Lo que vio entonces tenía cierto sentido… si es que algo lo tenía en ese mundo de locos. El archivo contenía nombres, direcciones y bancos en Suiza y las islas Caimán. Cuentas en paraísos fiscales. Montones de ellas.

El Turista realizó un breve cálculo mental.

Una cifra aproximada, aunque bastante precisa.

Casi un billón y medio.

12

Dicen que Nueva York es la ciudad que nunca duerme, pero a las cuatro de la madrugada había ciertas zonas que definitivamente apenas estaban despiertas. Entre ellas, un sótano mal iluminado de un aparcamiento en la parte baja del East Side. A cinco pisos por debajo del nivel del suelo, era un ejemplo de quietud. Un mundo aparte. El único sonido era el monótono zumbido del fluorescente del techo.

Eso y el impaciente golpeteo de un dedo corazón sobre el volante; el dedo de un hombre en un Ford Mustang azul con el motor apagado. En el interior del Mustang, el Turista echó un vistazo al reloj y sacudió la cabeza. El golpeteo continuó. Con el dedo corazón. Su contacto llegaba tarde. Dos días, para ser exactos. Un fracaso de cita. ¿Problemas a la vista? Sin duda.

Diez minutos después, un par de faros iluminaron el muro desde la rampa hasta el siguiente piso. Una furgoneta blanca hizo su aparición. En el lateral lucía el anuncio de una floristería: «Las flores de Lucille».

«¡Oh, vamos! -pensó el Turista para sí-. ¿Una furgoneta de reparto?»

El vehículo se acercó al Mustang lentamente y se detuvo a siete metros de distancia. El motor se paró y un hombre alto y delgado salió de su interior. Llevaba traje gris, camisa blanca y corbata. Se encaminó hacia el coche. Había alguien más en la furgoneta, pero se quedó dentro.

El Turista salió y se reunió con el Hombre Delgado a medio camino.

– Llegas tarde -le dijo.

– Y tú tienes suerte de estar vivo -respondió el contacto.

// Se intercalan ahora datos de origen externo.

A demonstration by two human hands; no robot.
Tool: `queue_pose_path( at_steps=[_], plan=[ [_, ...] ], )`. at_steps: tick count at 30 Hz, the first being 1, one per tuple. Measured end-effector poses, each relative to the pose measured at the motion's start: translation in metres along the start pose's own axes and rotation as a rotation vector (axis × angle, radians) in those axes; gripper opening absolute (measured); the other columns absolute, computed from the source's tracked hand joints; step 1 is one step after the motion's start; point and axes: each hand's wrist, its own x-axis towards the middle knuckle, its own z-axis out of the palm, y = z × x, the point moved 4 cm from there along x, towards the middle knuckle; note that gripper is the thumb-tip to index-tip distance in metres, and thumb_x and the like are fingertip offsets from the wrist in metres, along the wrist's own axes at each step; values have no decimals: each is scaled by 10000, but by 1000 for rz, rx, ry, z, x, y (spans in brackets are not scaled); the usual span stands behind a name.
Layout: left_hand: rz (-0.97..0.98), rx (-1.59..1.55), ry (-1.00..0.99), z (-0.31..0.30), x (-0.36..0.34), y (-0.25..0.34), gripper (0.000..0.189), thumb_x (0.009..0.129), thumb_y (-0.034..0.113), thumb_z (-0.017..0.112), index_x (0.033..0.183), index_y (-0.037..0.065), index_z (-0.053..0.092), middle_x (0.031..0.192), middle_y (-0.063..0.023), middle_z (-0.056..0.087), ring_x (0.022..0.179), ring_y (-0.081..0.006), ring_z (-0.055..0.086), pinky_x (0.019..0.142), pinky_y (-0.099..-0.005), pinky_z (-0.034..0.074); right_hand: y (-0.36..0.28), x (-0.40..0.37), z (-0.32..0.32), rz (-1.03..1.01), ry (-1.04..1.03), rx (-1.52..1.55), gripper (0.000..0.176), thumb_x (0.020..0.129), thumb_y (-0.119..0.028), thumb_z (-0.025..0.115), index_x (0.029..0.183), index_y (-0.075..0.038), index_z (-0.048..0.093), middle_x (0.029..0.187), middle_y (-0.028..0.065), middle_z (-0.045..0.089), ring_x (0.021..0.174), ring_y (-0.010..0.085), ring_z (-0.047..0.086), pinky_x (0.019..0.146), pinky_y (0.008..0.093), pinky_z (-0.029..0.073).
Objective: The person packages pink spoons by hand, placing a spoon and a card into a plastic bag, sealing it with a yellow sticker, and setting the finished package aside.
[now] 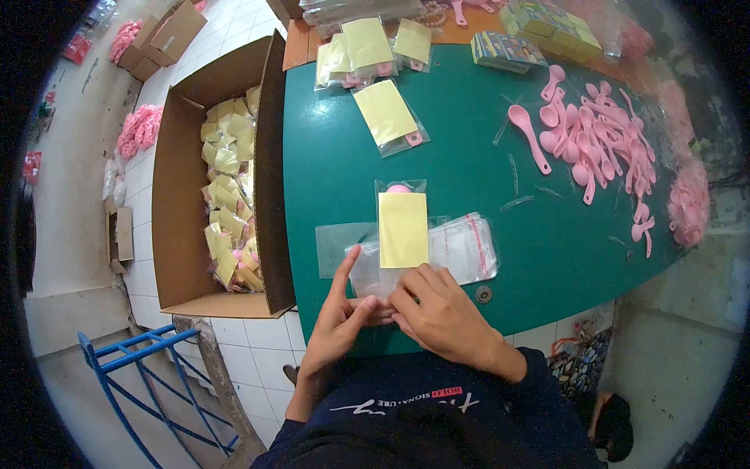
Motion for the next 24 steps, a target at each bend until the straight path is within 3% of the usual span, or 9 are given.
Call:
queue_pose_path(
  at_steps=[4, 10, 13, 17, 20, 21, 22, 23, 24],
  plan=[
    [64, 45, 34, 4, -3, 7, 780, 945, 54, 449, 1428, 104, -162, 1016, -177, 640, 905, -173, 628, 836, -313, 503, -1, -1, 2, -27, 25, -49, 212, 721, -121, 653, 887, -37, 551, 871, 91, 475, 878, 255, 494, 721, 360, 403],
    [113, 213, 33, 9, -2, 3, 821, 927, 36, 469, 1427, 106, -180, 906, -165, 660, 831, -167, 642, 767, -289, 503, 2, -3, 5, -43, -76, -46, 229, 730, -135, 642, 912, -23, 561, 869, 91, 488, 878, 248, 496, 739, 363, 400],
    [78, 265, 73, 12, 2, 9, 781, 914, 33, 497, 1456, 104, -61, 824, -139, 669, 779, -160, 652, 716, -278, 508, 0, -2, 4, -121, -105, -90, 224, 737, -144, 639, 903, -15, 562, 862, 86, 496, 877, 240, 497, 752, 360, 396],
    [121, 285, 120, 14, 11, 12, 662, 906, -2, 501, 1446, 89, 129, 891, -152, 644, 804, -156, 638, 727, -281, 531, 4, -4, -8, -214, -155, -28, 186, 757, -151, 645, 872, -26, 569, 839, 73, 499, 874, 228, 496, 776, 356, 392],
    [119, 235, 167, 14, 11, 17, 537, 905, 3, 509, 1387, 49, 276, 839, -125, 648, 774, -147, 638, 722, -271, 526, 27, -13, -38, -339, -348, 456, 167, 776, -162, 652, 861, -40, 576, 832, 68, 509, 821, 228, 505, 741, 357, 404],
    [105, 200, 137, 12, 11, 15, 494, 905, 3, 510, 1360, 38, 319, 834, -122, 647, 760, -145, 638, 722, -269, 524, 51, -21, -62, -277, -208, 662, 149, 776, -143, 662, 856, -61, 566, 819, 55, 525, 751, 224, 507, 674, 336, 406],
    [90, 165, 108, 10, 10, 14, 453, 905, 2, 511, 1332, 27, 363, 829, -118, 646, 746, -142, 637, 722, -268, 523, 80, -26, -95, -255, 37, 561, 107, 802, -123, 622, 857, -56, 558, 798, 44, 536, 723, 219, 511, 638, 317, 408],
    [64, 251, 104, 8, 10, 15, 317, 908, 2, 508, 1224, 4, 476, 868, -121, 652, 781, -137, 637, 739, -263, 521, 121, -46, -115, 111, 201, 630, 87, 818, -121, 578, 862, -48, 561, 793, 58, 537, 737, 226, 518, 659, 325, 418],
    [71, 278, 96, 8, 11, 15, 292, 909, 2, 506, 1200, -2, 493, 884, -123, 653, 800, -137, 636, 743, -261, 520, 154, -48, -144, 556, 348, 221, 157, 819, -140, 543, 932, -31, 546, 859, 92, 534, 783, 243, 525, 695, 367, 432]
  ],
)
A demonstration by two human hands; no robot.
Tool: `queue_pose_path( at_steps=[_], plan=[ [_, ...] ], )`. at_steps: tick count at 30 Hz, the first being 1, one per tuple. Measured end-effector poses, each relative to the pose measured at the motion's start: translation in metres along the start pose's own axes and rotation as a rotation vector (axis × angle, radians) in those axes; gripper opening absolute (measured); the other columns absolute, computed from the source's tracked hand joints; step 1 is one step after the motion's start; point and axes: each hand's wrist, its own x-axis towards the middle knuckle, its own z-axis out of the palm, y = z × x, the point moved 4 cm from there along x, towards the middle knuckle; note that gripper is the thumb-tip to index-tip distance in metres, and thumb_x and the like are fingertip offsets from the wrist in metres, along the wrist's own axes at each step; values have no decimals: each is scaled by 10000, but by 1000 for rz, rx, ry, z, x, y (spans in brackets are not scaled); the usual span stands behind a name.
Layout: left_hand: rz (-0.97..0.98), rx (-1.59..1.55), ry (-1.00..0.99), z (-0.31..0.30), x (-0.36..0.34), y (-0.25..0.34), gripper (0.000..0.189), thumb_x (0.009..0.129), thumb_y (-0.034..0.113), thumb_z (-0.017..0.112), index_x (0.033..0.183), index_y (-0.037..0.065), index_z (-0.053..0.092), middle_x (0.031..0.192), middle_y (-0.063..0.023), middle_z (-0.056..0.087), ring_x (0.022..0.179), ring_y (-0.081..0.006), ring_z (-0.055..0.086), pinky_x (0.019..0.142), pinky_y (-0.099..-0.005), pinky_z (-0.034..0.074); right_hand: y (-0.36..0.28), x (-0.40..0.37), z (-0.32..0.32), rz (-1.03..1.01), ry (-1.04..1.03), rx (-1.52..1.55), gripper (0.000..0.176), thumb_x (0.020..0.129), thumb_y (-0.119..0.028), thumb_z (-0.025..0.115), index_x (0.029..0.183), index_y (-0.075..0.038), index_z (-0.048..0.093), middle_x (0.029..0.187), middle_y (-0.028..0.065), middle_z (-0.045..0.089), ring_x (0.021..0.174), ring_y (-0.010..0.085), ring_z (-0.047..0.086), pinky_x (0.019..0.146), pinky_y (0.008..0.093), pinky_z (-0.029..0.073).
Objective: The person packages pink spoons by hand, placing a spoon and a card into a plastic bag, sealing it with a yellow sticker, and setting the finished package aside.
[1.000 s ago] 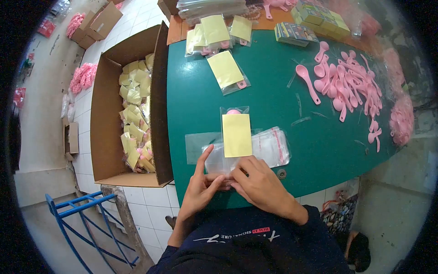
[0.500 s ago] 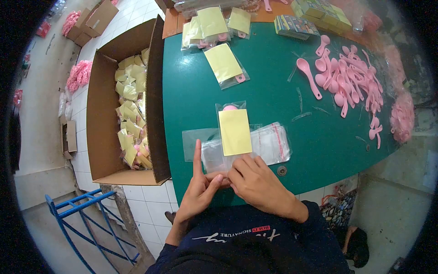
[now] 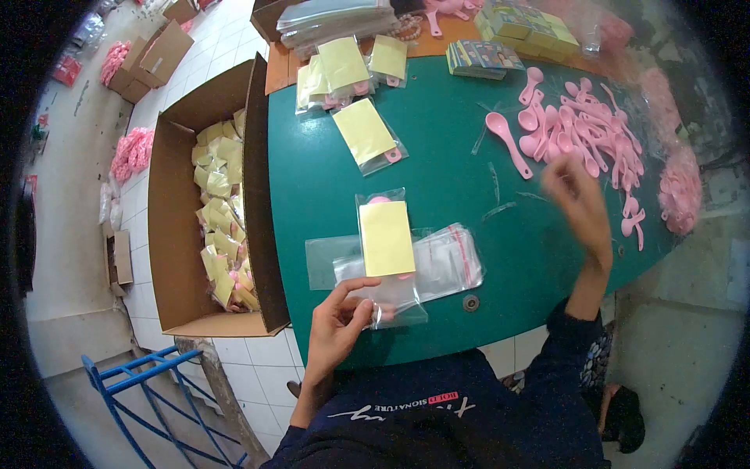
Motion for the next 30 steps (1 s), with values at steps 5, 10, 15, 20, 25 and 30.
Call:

– ¿Sabes? Hay quien lo consideraría una virtud.

– Debo reconocer que has hecho un buen trabajo. En medio de la frente, según me han dicho.

– El tipo tenía una frente despejada. Un blanco fácil. ¿La chica está bien?

– Asustada. Pero se recuperará. Es una profesional. Lo mismo que tú.

El Hombre Delgado metió la mano en el bolsillo de su americana. ¡Mala señal! Sacó un paquete de Marlboro y le ofreció uno al Turista.

– No, gracias, lo dejé en Navidad. La de hace quince años.

El hombre encendió una cerilla. Luego la apagó a sacudidas.

– ¿Qué dice la policía? -preguntó el Turista.

– La policía no sabe una mierda. Digamos que tienen que apañárselas con testigos contradictorios.

– Enviaste a alguien allí, ¿verdad?

– A dos testigos. Ambos aseguran que llevabas perilla y una bufanda alrededor del cuello.

El Turista sonrió mientras se frotaba la barbilla, bien afeitada.

– Buena idea. ¿Qué hay de la prensa?

– Todos están pendientes del asunto. Lo único que les intriga más que tu identidad es lo que había en el maletín. Y hablando de eso…

– Está en el maletero.

Ambos se dirigieron hacia la parte de atrás del Mustang. El Turista abrió el maletero, cogió el maletín y lo dejó en el suelo. El otro hombre lo observó unos instantes.

– ¿Has tenido la tentación de abrirlo? -preguntó.

– ¿Cómo sabes que no lo he hecho?

– No lo has hecho.

– No, pero ¿cómo lo sabes?

El hombre expulsó un anillo de humo.

– Porque entonces estaríamos manteniendo una conversación muy distinta.

– ¿Se supone que debo saber lo que eso significa?

– Claro que no. Tú no estás metido en el ajo.

El Turista lo dejó correr.

– ¿Y ahora qué?

– Ahora te esfumas. Tendrás algún otro asunto, ¿no?

– ¿Algún asunto? Sí, ya tengo algo interesante entre manos. ¿Quién es el del coche?

– Lo has hecho muy bien. Me ha pedido que te lo dijera. No hagas más preguntas.

– No es que lo haya hecho bien; soy bueno en esto. Por eso me lo encargaron a mí.

Se dieron la mano y el Turista observó cómo el Hombre Delgado se dirigía con el maletín hacia la furgoneta y luego se alejaba. El Turista se preguntaba si serían capaces de imaginar que había visto el contenido del Flash Drive. De alguna manera, ahora ya estaba en el ajo. Aunque deseara con todas sus fuerzas no estarlo.

13

Nora tuvo una mañana muy atareada. Primero, se fue de compras durante una deliciosa hora al Sentiments, en la Sesenta y uno este, y ahora tenía que realizar el encargo de un cliente en el ABC Carpet and Home, cerca de Union Square. Luego tenía que ir a la sala de exposiciones D &D Building y, por fin, a Devonshire, una tienda inglesa de flores y plantas.